DOI Emma Rand. (2022). Data Analysis in R (BIO00017C) 2020: 2022 (v1.1). Zenodo. https://doi.org/10.5281/zenodo.6359475

Introduction

Session overview

In this session you will read in data files of various formats, data types, summarising and plotting data. We also cover saving figures and laying out a report in word.

Learning Outcomes

By actively following the materials and carrying out the independent study before and after the contact hours the successful student will be able to:

  • distinguish between data types (MLO 2)
  • demonstrate the process of hypothesis testing with an example (MLO 1)
  • Explain type 1 and type 2 errors (MLO 4)
  • read in data in to RStudio, create simple summaries and plots using manual pages where necessary (MLO 3)
  • save figures to file (MLO 4)
  • create neat reports in Word which include text and figures (MLO 4)

Philosophy

Workshops are not a test. It is expected that you often don’t know how to start, make a lot of mistakes and need help. Do not be put off and don’t let what you can not do interfere with what you can do. You will benefit from collaborating with others and/or discussing your results. It is expected that you are familiar with independent study content before the workshop. However, you need not remember or understand every detail as the workshop should build and consolidate your understanding. You may wish to refer to the independent study materials for reference.

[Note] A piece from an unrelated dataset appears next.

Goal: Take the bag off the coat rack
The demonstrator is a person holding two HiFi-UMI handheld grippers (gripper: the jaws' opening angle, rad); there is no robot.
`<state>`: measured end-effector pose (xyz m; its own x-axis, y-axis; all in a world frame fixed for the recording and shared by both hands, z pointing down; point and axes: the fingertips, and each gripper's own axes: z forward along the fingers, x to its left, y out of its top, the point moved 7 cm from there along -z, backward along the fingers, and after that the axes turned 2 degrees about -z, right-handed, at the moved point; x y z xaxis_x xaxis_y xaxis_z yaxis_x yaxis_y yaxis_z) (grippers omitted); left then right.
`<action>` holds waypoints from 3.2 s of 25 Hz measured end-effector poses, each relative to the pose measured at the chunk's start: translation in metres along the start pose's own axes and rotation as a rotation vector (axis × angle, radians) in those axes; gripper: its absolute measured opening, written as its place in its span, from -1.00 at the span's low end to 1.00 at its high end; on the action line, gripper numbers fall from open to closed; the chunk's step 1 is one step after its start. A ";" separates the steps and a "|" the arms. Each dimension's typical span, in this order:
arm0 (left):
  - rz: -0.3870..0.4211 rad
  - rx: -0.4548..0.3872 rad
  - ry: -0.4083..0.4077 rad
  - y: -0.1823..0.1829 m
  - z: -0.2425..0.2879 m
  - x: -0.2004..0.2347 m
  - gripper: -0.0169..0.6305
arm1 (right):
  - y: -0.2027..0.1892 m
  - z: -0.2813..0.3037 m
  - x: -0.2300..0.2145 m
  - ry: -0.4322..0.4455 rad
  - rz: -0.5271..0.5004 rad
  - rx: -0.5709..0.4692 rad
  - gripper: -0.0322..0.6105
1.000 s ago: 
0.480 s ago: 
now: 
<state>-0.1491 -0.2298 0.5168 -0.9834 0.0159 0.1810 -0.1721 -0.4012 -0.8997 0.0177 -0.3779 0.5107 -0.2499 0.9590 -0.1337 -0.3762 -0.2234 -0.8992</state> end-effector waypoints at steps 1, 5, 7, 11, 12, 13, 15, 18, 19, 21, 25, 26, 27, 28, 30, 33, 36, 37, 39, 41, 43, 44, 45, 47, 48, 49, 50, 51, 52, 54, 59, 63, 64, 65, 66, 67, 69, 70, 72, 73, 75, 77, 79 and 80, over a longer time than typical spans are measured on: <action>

Materials are indexed here: https://3mmarand.github.io/BIO00017C-Data-Analysis-in-R-2020/

Key

These four symbols are used at the beginning of each instruction so you know where to carry out the instruction.

W is something you need to do on your computer. It may be opening programs or documents or locating a file.

R is something you should do in RStudio. It will often be typing a command or using the menus but might also be creating folders, locating or moving files.

GC is something you should do in your browser on the internet. It may be searching for information, going to the VLE or downloading a file.

Q is question for you to think about an answer. You will usually want to record your answers in your script for future reference.

Artwork by @allison_horst

Getting started

W Start RStudio from the Start menu.

R Make an RStudio project for this workshop by clicking on the drop-down menu on top right where it says Project: (None) and choosing New Project and then New Directory, then New Project. Navigate to the “data-analysis-in-r” folder. Name the RStudio Project ’workshop2.

R Make a new script then save it with a name like analysis.R to carry out the rest of the work.

R Load the tidyverse:

library(tidyverse)

Exercises

Import Data

The data in pigeon.txt are 40 measurements of interorbital width (in mm) in a sample of domestic pigeons measured to the nearest 0.1mm

W Save a copy of the data file (right click and Save) to your working directory (which will be ‘workshop2’)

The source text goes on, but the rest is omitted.